I am also wondering: is this is an indication that I’m not allowing my hips to fully rotate?[/quote]
I believe that throwing across your body can cause velocity, control, and health issues. First, as you mentioned, you will not get your hips fully squared up to your target and this means to me that you won’t be fully utilizing your hip rotation. The result is a loss of velocity (although I believe it to be minimal) and, more importantly, more stress on the arm since you’re not fully utilizing your body to throw with. Also, unless you’re able to really open up your front foot and plant it so it’s pointing to the target, you’ll put more stress on the front hip, knee and ankle joints since your foot will be closed off yet your shoulders will still try to square up to the target and rotate around further than your lower body. In other words, you’re gonna’ twist up the front leg. This is wear and tear your body doesn’t need.
Finally, there is a control issue depending on how far off to the closed side you stride. The issue is that even though the lower body strides off to the closed side, the upper body will still try to square up to the target. If it is able to do so via rotation only, then maybe this issue goes away. But the farther off you are, the harder it is to square up using shoulder rotation only. If you don’t square up, then you risk health issues in the shoulder due to the shoulder being forced closer to a limit of its range of motion. But what often happens is that the torso bends sideways towards the target at the waste. This posture change can lead to a lack of control.
That doesn’t make sense to me.
Yes. If you accept that the shoulders are going to try to square up to the target then, when you stride closed, the hips will stop short of being squared up. So, compared to how far the shoulders rotate, the hips don’t rotate as far.
It goes back to my first question about how far off you were. I’m guessing it wasn’t a lot. But that little bit might have actually worked out for you timing-wise. Of course, I can only speculate without seeing you pitch.
When I have a pitcher the strides closed only a little bit, the first adjustment I try it to just move them to the glove side of the rubber. This minimizes how much they have to “turn the corner” to get squared up to the target and increases the chance they can square up using only shoulder rotation.
When I would look down on the mound to see my foot prints, the landing was just about right next to where there would be a straight line running back to the point on the rubber where my back foot toes would be during leg lift.
I think this whole thing may have been a result of trying to stay closed during my stride because I know I have a tendancy to fly open too soon if I’m not careful.
I would like to think that keeping my stride off to third base a bit helped my timing. I mean, the results were there. It’s hard to argue with that, right…
There’s somewhat of a tendency for breaking ball pitchers to throw across their body. Watch Zito or Zach Duke for example. It is one of those things pitchers start doing because it works for them. That doesn’t mean it is without risk or that it will always work.
Then the next question is could you have made a different and possibly better mechanical adjustment to get the same timing improvement?
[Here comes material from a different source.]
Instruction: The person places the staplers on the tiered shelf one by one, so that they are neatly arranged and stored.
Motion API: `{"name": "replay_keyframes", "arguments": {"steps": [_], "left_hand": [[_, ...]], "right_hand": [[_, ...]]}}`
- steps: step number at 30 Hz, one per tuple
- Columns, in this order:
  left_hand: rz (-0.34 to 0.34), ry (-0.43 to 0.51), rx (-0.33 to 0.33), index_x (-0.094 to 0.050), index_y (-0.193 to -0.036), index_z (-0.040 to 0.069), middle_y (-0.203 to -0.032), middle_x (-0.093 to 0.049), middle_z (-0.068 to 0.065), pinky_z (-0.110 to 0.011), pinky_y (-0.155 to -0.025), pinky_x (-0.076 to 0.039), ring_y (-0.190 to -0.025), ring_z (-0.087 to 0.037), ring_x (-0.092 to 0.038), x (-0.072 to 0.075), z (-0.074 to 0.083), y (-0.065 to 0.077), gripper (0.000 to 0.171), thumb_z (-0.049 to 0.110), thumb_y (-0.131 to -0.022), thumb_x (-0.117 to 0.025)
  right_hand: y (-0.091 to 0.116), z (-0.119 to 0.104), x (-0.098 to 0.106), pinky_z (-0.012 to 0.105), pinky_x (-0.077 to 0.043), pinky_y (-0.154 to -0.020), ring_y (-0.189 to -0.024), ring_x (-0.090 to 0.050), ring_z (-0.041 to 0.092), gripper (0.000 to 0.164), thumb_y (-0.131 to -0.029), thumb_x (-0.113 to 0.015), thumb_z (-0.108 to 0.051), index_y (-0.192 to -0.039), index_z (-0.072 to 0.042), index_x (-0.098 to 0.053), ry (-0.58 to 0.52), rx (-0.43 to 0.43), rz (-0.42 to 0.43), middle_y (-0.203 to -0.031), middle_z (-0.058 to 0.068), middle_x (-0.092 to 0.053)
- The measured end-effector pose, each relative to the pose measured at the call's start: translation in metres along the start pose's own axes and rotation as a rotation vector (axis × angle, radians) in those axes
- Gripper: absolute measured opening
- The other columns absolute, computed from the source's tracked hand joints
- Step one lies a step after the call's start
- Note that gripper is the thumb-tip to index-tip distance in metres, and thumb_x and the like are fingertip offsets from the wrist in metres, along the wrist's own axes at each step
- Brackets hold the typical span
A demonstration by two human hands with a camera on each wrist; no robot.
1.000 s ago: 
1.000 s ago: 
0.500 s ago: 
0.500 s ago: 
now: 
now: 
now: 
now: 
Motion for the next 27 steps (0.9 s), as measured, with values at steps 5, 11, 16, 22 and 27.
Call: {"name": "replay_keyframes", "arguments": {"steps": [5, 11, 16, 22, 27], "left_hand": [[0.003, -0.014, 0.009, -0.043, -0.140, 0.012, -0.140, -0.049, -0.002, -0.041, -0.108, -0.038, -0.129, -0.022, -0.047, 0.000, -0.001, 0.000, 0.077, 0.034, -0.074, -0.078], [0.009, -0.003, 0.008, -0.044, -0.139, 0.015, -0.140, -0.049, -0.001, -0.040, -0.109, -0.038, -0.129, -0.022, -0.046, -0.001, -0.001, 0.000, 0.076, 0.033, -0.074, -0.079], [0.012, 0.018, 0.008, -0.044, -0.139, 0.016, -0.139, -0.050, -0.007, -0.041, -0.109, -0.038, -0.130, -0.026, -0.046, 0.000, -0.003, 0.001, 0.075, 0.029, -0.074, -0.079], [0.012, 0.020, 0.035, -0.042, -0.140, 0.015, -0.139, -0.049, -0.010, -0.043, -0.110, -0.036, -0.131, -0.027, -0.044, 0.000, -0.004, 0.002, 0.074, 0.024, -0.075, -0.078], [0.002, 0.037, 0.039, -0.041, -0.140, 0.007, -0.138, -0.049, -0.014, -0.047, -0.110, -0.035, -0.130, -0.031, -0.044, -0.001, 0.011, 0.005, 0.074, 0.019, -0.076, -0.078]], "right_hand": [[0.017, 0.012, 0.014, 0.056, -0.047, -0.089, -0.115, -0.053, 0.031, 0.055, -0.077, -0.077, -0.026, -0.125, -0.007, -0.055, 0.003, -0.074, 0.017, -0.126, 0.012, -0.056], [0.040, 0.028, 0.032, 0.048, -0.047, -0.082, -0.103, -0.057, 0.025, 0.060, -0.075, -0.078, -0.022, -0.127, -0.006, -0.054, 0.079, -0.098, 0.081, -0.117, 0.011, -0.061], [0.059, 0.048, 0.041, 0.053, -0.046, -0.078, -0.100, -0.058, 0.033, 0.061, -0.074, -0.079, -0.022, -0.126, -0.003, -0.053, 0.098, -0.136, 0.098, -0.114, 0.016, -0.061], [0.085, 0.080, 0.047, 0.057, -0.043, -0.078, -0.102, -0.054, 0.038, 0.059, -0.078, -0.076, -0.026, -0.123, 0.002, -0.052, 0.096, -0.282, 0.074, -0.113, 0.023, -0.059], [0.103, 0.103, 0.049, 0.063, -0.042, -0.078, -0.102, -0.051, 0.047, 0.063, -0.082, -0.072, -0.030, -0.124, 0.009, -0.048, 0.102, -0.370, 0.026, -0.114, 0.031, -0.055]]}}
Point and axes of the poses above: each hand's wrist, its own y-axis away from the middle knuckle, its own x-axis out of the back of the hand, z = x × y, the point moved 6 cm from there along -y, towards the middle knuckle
Are you now compromising one aspect of your mechanics to make up for a flaw in another aspect? I can’t answer that except to say that it’s certainly a possibility. I’d hate to see you start striding closed if there was a better way to improve your timing. For example, if you were openign the shoulders early, then getting into foot strike quicker might have been a good way to change your timing and prevent that from happening.
I’m hesitant to say look at this pitcher or that pitcher. There isn’t an absolute measure of quickness into foot strike. It’s relative to you and your mechanics and timing. I’d recommend taking one of two approaches. One approach is to simply make the adjustments I described above to see if you can avoid flying open while striding straight toward the target (assuming that’s what you did before making the adjustment to stride closed). The second approach is to have someone actually put a clock on you to time your delivery from first forward motion until foot strike. See where you are at then decide if you need to speed it up. Last year, Tom House was recommending being in the range of .95 to 1.05 seconds into foot strike. But more recently he’s saying that pitchers who are good at this can get into the .85 to .95 second range. This will give you a quantitative way to assess yourself and the result of any adjustments you make.
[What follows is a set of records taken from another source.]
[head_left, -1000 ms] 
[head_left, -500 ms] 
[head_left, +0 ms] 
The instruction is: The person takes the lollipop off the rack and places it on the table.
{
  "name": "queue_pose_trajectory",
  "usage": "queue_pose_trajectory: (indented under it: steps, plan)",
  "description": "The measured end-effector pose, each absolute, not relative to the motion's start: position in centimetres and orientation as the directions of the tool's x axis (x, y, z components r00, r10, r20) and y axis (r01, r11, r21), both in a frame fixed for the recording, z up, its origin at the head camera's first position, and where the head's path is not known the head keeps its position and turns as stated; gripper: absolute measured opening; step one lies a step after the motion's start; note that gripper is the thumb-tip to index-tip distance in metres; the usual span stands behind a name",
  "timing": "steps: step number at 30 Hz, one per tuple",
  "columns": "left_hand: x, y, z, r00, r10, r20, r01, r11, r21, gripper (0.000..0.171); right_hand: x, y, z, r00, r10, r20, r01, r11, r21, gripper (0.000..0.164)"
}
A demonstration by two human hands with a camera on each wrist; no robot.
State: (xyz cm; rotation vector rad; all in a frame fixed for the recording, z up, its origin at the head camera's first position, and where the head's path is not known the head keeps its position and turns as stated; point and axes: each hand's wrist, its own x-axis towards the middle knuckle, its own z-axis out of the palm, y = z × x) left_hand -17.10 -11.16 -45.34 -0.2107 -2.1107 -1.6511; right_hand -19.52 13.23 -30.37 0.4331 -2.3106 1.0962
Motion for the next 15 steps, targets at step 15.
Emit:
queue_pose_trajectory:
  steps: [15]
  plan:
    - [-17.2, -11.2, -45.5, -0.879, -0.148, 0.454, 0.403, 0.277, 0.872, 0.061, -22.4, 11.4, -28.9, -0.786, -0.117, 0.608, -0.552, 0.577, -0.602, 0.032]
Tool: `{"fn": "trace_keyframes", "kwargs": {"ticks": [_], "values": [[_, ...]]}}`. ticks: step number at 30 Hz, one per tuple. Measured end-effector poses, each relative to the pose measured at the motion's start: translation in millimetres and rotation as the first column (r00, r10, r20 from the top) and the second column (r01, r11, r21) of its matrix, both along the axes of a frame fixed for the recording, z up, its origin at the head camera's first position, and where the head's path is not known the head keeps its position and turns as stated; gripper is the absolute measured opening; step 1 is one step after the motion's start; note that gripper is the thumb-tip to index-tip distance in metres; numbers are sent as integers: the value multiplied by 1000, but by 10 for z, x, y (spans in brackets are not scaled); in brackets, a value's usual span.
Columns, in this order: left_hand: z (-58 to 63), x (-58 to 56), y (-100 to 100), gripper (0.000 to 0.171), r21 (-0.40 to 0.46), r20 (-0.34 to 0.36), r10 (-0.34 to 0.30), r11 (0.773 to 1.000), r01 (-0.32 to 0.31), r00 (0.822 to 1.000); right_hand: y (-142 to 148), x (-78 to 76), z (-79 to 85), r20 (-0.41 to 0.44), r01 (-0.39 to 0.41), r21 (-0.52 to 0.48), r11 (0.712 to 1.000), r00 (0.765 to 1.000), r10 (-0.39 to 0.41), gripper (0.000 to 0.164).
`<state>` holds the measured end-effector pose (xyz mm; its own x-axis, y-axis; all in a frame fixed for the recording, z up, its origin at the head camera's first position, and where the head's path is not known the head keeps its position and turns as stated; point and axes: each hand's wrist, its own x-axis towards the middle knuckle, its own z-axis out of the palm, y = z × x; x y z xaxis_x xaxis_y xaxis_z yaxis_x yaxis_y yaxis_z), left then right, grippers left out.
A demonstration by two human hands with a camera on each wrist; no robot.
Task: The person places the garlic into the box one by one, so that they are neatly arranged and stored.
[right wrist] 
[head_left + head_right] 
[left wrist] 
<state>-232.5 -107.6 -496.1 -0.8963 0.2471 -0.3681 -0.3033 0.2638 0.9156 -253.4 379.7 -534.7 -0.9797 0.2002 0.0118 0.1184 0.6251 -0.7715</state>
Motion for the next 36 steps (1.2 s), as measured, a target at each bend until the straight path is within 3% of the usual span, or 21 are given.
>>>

Hey Roger, along these lines, I know you talk a lot about getting the hips going early… I’ve tried to practice this recently in that as I swing my leg up it’s almost like a step forward, shifting my weight ahead of the rubber.
I gotta say, it’s very uncomfortable and totally throws off my timing. Is this typically something that is tough to do, tough to master.
Conversely, I remember reading in this book, ‘a pithcer’s story’, where David Cone said he likes to stay back, keep his weight over the rubber as long as he can … I’m tellin you, he said that. Maybe Cone just isn’t so good at articulating what he means, but it’s defintly a different school of through, right?
Yeah, this is Tom House stuff (although I believe there are others - Paul Nyman? - who also agree with it). Obviously, not everyone agrees with House. But I’ve seen House work with pitchers who were opening up or falling off to the side and this adjustment of getting into foot strike quicker works.
Any deviation you make from your normal routine will seem like a big change regardless of what the change is. So, to a certain extent, you will have to practice it enough to get comfortable with it. But it will also affect your timing so you will have to figure that out. For example, you might have to shorten your arm swing or change the location of where you break the hands.
A lot of pitchers have been able to be successful while doing things like “staying back”. But, according to Tom House, that injects a lot of extra time into your delivery - time for the body to mess things up (like opening the shoulders before the lower half is ready).
In general, when the timing of one part of the body doesn’t match the timing of another part, you have a situation where one part is faster and the other part is slower. In the past, coaches often tried to get the fast part to slow down because it was viewed as rushing. Well, do you really want to slow down the fast part of your body? Shouldn’t you speed up the slow part? Remember, you need to build momentum so that you can transfer that into velocity. Now the trick is to do it in a way that helps you stay healthy. It turns out that getting into foot strike quicker lets you build momentum and it keeps you from opening up too soon which, in turn, allows you to throw with your body instead of just with your arm.
[quote=“andrew.ra.”]Chris, good stuff, right at clip 25 you can see he’s already moving forward…
It’s like, as his hips move out, he’s leaning back with his top half… if you look at clip 27, it’s like his right side is forming the letter C.[/quote]
Your head and shoulders should stay behind his hips - but not too much. You want to lead with the hips but you don’t want to create a poor posture issue.
As I said in my previous post, getting moving early does a number of things. It helps you build momentum which should translate into velocity. It takes away extra time for your body to screw up (like opening up early). And it helps you better use your body to throw which eases the stress on the arm because you’re not trying to just chuck the ball with all arm.
I was just going through my motion here in the conference room at work, trying to get the hips going… I think you might be onto something about it taking away the time for you to open up too early… I’m gonna keep trying to feel comfortable with it … the off season is a time for tweaking.
If it’s possible for you (time, location and $$$), you might try hooking up with an NPA-certified instructor. Look here to see if there is one in your area: NPA Certified Coaches http://www.nationalpitching.net/certified.asp?
Keep in mind that it’s not a given that all the guys listed on the NPA website give lessons. Some of them are high school or college coaches and don’t necessarily offer lessons outside of their programs.
I find it interesting when players describe their own mechanics. Not that they’re wrong, they just don’t always see things the way someone else would.
This first photo shows that while Cone is trying to stay back, and he does, his staying back is mostly with his upper body. His hips look like they are leading the way. I know still photos are not the best to use, but I think this gets the point across.
In the second photo, he looks like he is trying to keep his weight back over the rubber as he said, but that doesn’t change the fact that he probably led with his hips.